Danny Weber
08:39 21-04-2026
© RusPhotoBank
Microsoft confirms an issue with the Windows 11 April update (KB5083769) that can trigger BitLocker recovery mode. Learn about affected configurations and temporary fixes.
Microsoft has confirmed an issue with the April update for Windows 11 (KB5083769) that can unexpectedly trigger BitLocker recovery mode on some computers.
This error doesn't affect all users, only those with specific configurations. It specifically targets systems where BitLocker is enabled and a particular Group Policy setting related to TPM platform validation via PCR7 is in use. Microsoft has already labeled this configuration as "not recommended."
Additionally, the problem requires a combination of further conditions: a specific Secure Boot state, the presence of the Windows UEFI CA 2023 certificate in the signature database, and the absence of a corresponding bootloader that supports this certificate. Only with this exact set of factors can the system enter recovery mode and request the BitLocker key.
The failure is typically a one-time occurrence—after the first recovery launch, it usually doesn't repeat.
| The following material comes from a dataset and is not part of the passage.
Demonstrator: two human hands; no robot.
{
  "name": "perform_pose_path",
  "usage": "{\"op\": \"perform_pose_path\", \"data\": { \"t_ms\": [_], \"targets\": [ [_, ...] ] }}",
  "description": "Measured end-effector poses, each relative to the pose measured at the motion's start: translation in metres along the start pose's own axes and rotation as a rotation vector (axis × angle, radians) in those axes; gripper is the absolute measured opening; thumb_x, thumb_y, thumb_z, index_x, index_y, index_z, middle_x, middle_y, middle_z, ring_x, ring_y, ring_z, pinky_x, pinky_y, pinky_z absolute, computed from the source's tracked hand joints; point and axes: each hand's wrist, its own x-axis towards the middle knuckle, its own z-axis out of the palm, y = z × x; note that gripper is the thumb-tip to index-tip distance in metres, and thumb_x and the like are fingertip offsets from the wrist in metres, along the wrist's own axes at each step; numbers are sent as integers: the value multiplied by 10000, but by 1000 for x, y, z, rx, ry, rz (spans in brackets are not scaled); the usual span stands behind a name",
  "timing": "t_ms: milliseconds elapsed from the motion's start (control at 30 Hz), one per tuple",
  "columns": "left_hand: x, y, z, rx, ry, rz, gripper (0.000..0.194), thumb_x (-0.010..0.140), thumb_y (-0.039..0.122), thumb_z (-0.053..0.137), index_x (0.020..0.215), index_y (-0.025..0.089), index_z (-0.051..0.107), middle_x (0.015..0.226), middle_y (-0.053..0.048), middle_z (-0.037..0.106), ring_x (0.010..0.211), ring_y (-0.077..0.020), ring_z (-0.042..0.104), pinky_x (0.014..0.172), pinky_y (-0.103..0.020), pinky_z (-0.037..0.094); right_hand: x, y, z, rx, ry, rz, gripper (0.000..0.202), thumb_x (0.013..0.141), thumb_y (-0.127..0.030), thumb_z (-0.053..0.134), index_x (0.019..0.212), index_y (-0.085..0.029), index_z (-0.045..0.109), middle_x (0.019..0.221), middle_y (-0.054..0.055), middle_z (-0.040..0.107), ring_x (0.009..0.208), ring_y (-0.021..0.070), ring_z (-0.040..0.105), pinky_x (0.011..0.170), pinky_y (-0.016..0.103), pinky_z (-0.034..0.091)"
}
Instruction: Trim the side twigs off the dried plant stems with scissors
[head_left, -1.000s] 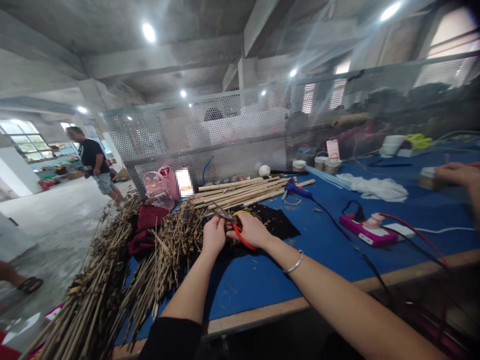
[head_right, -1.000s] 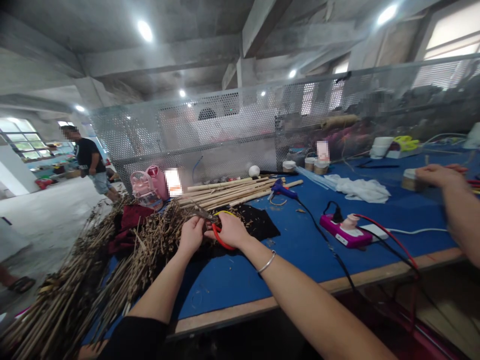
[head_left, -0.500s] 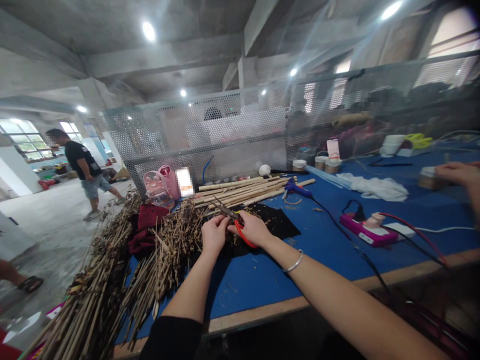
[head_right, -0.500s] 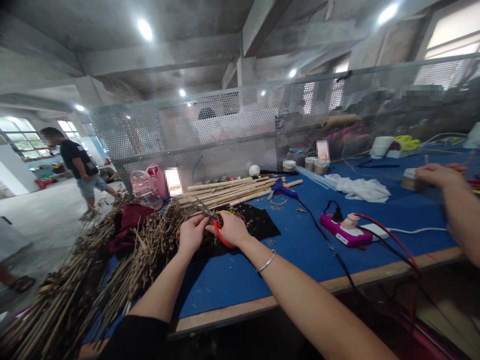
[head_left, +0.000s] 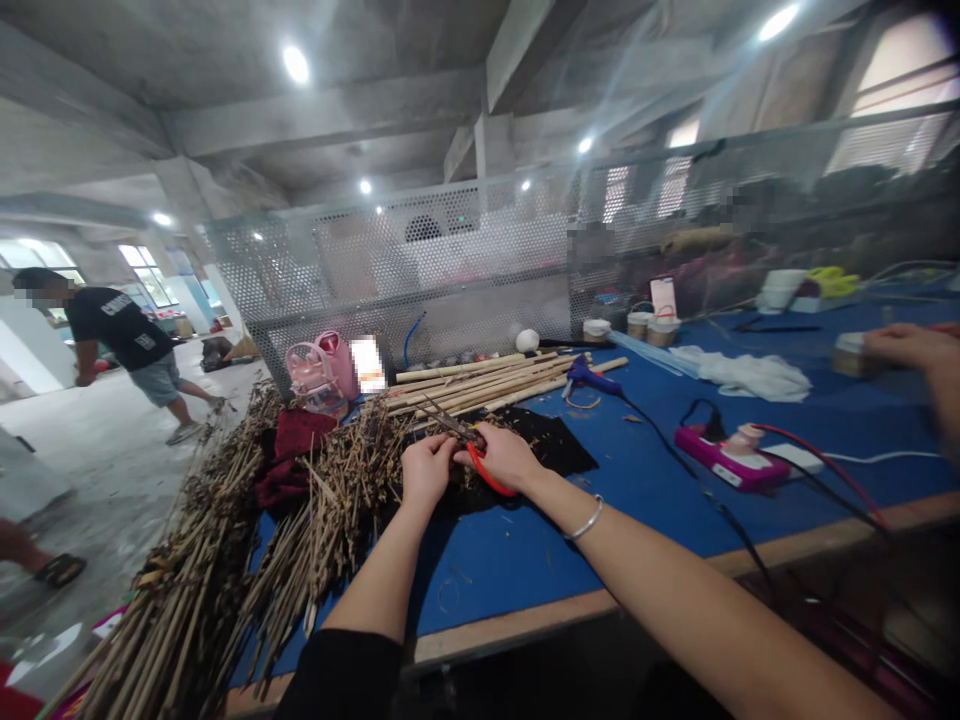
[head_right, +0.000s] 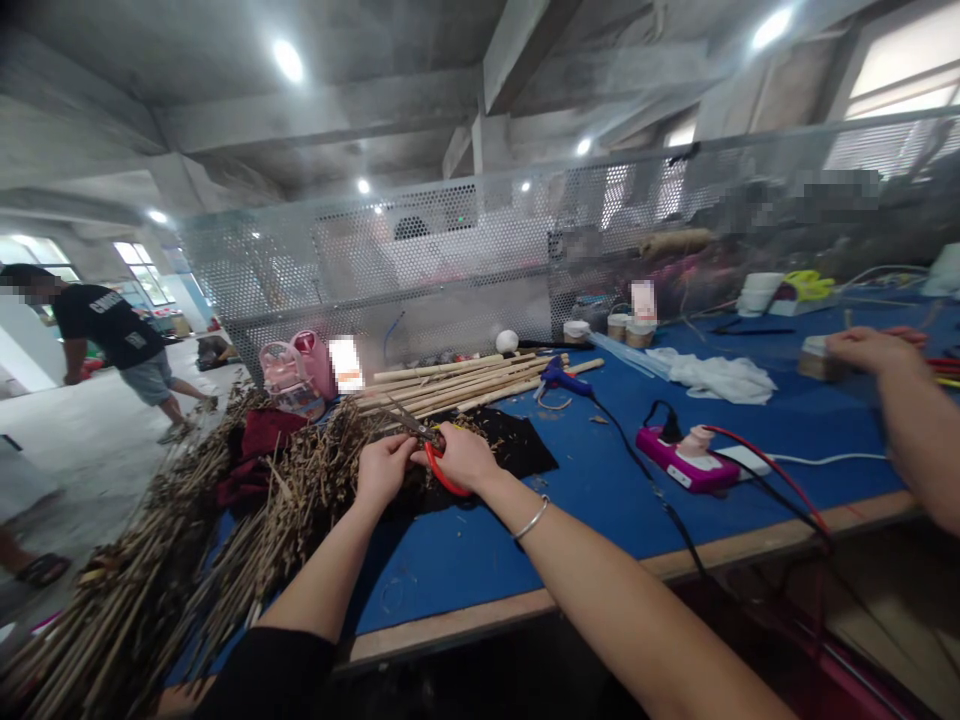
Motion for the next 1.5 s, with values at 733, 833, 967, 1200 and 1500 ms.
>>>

For this reason, the issue primarily affects corporate devices with configured security policies, while regular users are unlikely to encounter it.
As a temporary solution, Microsoft recommends administrators adjust the problematic Group Policy settings before installing the update. An alternative is to use the Known Issue Rollback (KIR) mechanism to revert the problematic changes.
The company is already working on a fix but emphasizes that the situation isn't widespread and is significantly less critical compared to previous Windows update failures.